The counter-argument has always been that it is not commercially viable to deliver that much social housing, but could it now be more commercially viable than it once was? Some people think it could be. In an exclusive interview, Ganco’s Nowsad Gani goes so far as to say: “The only growth we can see in the next few years is social housing. I’m very excited about it. It’s not only a social thing; it’s also doing something ethical for the community.”
Others are also eyeing up social housing with interest, attracted as much by the long leases, secure income and strong financial returns as its social impact. The question is: what happens when those returns are not so great? That is when you will see who the real social impact players are – and who are just paying lip-service to it.
In the meantime, at least there is something a bit more aesthetically pleasing to eye up. Last week, Goldsmith Street in Norwich was deservedly awarded RIBA’s 2019 Stirling Prize for the UK’s best new building. The 105 homes, built by Norwich City Council for social rent, look great, are environmentally friendly, are loved by residents – and are a far cry from the social no-go zones that some of the badly clad, high-rise schemes of old are.

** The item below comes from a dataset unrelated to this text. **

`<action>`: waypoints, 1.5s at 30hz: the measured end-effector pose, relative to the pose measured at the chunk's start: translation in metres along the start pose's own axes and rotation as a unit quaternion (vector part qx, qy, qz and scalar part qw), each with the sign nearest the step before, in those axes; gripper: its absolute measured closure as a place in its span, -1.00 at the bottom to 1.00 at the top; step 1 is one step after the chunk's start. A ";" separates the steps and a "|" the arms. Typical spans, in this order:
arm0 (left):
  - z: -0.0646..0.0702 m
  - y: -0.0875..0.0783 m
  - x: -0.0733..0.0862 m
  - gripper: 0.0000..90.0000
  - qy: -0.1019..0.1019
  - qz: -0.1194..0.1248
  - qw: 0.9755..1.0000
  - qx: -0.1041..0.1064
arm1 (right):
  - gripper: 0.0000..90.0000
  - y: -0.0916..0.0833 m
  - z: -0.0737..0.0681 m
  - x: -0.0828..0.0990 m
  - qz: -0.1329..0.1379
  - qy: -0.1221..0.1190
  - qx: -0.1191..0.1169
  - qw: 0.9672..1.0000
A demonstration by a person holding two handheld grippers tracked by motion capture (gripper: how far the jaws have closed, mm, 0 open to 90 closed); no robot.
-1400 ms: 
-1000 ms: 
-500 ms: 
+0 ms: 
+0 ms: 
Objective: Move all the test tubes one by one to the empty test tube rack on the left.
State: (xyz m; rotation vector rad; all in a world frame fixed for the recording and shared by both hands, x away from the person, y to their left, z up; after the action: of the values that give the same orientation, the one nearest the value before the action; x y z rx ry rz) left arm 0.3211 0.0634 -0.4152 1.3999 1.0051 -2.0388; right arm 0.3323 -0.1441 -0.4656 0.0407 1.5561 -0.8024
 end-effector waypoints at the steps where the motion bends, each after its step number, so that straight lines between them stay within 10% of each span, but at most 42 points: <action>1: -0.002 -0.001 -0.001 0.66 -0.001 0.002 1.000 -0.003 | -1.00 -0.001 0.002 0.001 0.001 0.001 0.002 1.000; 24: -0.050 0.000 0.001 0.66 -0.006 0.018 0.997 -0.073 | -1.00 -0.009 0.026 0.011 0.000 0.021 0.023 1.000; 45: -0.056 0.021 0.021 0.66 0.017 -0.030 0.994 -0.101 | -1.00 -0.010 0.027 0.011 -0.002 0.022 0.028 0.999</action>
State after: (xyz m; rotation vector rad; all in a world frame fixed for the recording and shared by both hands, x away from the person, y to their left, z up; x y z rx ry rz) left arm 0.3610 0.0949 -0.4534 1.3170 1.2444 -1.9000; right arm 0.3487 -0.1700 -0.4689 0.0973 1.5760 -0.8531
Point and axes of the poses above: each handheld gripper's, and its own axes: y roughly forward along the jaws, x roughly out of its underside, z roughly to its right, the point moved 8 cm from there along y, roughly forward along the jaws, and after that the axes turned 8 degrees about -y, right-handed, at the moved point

There are, however, clouds on the social housing horizon. For one, the ability of local authorities to deliver social housing could well be hampered by the government’s decision last week to hike interest rates on loans from the Public Works Loan Board by one percentage point. For another, the sector faces a growing number of strategic and operational risks as a result of issues such as Brexit and increased health and safety requirements following the Grenfell Tower fire, as the Regulator of Social Housing warns in its Sector Risk Profile published this week.
If local authorities do scale back their activity, will the private sector step into the breach? Time will tell.
We may not be on the cusp of a social housing revolution quite yet.